Among all of the Artificial Intelligence techniques, Artificial Neural Networks (ANNs) have shown to be a very powerful tool (McCulloch & Pitts, 1943) (Haykin, 1999). This technique is very versatile and therefore has been succesfully applied to many different disciplines (classification, clustering, regression, modellization, etc.) (Rabuñal & Dorado, 2005). However, one of the greatest problems when using ANNs is the great manual effort that has to be done in their development. A big myth of ANNs is that they are easy to work with and their development is almost automatically done. This development process can be divided into two parts: architecture development and training and validation. As the network architecture is problem-dependant, the design process of this architecture used to be manually performed, meaning that the expert had to test different architectures and train them until finding the one that achieved best results after the training process. The manual nature of the described process determines its slow performance although the training part is completely automated due to the existence of several algorithms that perform this part. With the creation of Evolutionary Computation (EC) tools, researchers have worked on the application of these techniques to the development of algorithms for automatically creating and training ANNs so the whole process (or, at least, a great part of it) can be automatically performed by computers and therefore few human efforts has to be done in this process
The development of ANNs is a topic that has been extensively dealt with very diverse techniques. The world of evolutionary algorithms is not an exception, and proof of that is the great amount of works that have been published about different techniques in this area (Cantú-Paz & Kamath, 2005). These techniques follow the general strategy of an evolutionary algorithm: an initial population consisting of different genotypes, each one of them codifying different parameters (typically, the weight of the connections and / or the architecture of the network and / or the learning rules), and is randomly created. This population is evaluated in order to determine the fitness of each individual. Afterwards, this population is repeatedly made to evolve by means of different genetic operators (replication, crossover, mutation, etc.) until a determined termination criteria is fulfilled (for example, a sufficiently good individual is obtained, or a predetermined maximum number of generations is achieved).

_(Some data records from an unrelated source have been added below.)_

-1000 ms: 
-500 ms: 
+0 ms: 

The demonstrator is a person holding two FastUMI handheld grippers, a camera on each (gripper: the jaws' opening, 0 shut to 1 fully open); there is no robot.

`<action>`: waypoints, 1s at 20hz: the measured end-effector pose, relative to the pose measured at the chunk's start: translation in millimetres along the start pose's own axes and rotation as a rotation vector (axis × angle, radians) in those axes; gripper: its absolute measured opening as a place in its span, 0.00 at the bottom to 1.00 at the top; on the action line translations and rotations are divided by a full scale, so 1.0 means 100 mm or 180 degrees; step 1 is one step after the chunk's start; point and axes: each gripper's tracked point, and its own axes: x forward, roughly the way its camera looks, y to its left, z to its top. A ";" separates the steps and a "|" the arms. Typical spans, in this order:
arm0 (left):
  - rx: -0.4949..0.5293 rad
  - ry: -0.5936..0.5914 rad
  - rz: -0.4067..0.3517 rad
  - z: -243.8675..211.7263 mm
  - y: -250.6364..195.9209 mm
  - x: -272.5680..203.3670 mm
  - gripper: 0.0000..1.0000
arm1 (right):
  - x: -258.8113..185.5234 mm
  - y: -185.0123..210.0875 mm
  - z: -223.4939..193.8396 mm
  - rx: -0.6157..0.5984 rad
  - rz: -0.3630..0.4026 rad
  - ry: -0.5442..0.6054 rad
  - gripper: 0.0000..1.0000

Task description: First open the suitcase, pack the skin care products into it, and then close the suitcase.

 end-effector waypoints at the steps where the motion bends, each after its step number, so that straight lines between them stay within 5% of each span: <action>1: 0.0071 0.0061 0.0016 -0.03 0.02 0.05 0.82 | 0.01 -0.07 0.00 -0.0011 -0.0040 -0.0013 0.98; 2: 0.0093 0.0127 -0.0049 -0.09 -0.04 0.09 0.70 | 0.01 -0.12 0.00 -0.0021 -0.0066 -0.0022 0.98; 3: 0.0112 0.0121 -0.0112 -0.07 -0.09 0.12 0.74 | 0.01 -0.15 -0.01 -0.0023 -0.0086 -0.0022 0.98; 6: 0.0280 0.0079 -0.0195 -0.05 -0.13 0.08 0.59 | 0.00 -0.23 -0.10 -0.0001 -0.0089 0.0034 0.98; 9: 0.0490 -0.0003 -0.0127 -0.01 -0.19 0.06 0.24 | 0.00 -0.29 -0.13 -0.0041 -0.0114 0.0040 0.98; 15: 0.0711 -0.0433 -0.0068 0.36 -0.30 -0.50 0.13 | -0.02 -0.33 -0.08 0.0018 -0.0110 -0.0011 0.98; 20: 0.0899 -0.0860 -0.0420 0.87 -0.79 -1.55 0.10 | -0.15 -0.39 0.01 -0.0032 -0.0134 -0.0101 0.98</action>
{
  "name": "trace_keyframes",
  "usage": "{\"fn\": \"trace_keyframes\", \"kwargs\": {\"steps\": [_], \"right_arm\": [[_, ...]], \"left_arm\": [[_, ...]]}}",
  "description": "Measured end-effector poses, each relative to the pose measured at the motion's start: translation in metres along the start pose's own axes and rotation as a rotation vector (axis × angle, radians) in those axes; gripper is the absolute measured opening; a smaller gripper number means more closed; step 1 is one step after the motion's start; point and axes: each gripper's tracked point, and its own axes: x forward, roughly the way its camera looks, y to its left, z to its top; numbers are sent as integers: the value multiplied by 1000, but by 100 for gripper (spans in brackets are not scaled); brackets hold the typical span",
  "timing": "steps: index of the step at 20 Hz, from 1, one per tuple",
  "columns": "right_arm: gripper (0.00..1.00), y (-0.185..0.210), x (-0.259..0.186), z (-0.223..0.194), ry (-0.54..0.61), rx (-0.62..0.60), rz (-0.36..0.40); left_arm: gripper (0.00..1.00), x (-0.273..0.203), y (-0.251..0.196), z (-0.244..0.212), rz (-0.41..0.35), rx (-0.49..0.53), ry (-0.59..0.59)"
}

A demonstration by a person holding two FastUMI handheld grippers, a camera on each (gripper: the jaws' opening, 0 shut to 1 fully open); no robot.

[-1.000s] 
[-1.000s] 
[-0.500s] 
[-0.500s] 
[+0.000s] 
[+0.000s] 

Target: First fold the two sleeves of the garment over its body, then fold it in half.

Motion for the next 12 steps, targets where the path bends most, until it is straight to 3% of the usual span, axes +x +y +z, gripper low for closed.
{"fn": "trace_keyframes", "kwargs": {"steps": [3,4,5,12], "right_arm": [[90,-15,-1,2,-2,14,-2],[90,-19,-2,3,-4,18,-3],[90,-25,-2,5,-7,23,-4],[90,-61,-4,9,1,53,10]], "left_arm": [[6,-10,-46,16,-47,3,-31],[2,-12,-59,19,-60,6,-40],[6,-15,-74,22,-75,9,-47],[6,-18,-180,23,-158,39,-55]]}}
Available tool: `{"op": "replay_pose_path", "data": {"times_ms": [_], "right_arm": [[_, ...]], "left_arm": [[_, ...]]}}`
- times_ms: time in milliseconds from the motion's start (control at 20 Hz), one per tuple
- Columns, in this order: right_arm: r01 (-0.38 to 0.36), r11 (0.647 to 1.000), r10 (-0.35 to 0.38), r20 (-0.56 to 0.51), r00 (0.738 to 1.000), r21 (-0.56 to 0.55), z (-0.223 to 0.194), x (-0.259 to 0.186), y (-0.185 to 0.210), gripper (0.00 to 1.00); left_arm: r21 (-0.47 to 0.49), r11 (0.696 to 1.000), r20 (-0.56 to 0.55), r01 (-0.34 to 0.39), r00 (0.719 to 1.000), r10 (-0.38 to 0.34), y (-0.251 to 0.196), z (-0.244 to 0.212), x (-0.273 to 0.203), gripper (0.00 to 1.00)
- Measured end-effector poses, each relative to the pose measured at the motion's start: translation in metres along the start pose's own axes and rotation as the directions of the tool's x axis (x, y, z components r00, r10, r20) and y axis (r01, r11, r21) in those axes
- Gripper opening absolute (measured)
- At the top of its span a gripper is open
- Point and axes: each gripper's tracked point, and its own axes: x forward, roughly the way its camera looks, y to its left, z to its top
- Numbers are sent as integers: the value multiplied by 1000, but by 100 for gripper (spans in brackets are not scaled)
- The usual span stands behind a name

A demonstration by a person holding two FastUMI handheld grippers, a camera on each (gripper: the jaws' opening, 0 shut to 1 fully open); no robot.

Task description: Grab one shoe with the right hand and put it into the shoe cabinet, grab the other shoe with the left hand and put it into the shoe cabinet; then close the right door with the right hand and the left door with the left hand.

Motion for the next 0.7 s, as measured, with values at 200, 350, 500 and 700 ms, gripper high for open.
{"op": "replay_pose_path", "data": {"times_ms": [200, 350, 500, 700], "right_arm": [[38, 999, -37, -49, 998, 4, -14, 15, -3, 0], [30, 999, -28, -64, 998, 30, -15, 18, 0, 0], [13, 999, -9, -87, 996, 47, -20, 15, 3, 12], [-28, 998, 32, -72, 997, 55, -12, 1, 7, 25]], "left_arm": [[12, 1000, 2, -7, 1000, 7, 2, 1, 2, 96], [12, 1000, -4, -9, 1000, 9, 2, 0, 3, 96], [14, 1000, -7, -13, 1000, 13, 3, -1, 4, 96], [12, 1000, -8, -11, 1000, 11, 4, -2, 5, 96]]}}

Essentially, the ANN generation process by means of evolutionary algorithms is divided into three main groups: evolution of the weights, architectures, and learning rules.
Key Terms in this Chapter
Population: Pool of individuals exhibiting equal or similar genome structures, which allows the application of genetic operators.
Evolutionary Computation: Set of Artificial Intelligence techniques used in optimization problems, which are inspired in biologic mechanisms such as natural evolution.
Back-Propagation Algorithm: Supervised learning technique used by ANNs, that iteratively modifies the weights of the connections of the network so the error given by the network after the comparison of the outputs with the desired one decreases.
Phenotype: Expression of the properties coded by the individual’s genotype.
Artificial Neural Networks: Interconnected set of many simple processing units, commonly called neurons, that use a mathematical model, that represents an input/output relation,
Genetic Programming: Machine learning technique that uses an evolutionary algorithm in order to optimise the population of computer programs according to a fitness function which determines the capability of a program for performing a given task.
Genotype: The representation of an individual on an entire collection of genes which the crossover and mutation operators are applied to.
Search Space: Set of all possible situations of the problem that we want to solve could ever be in.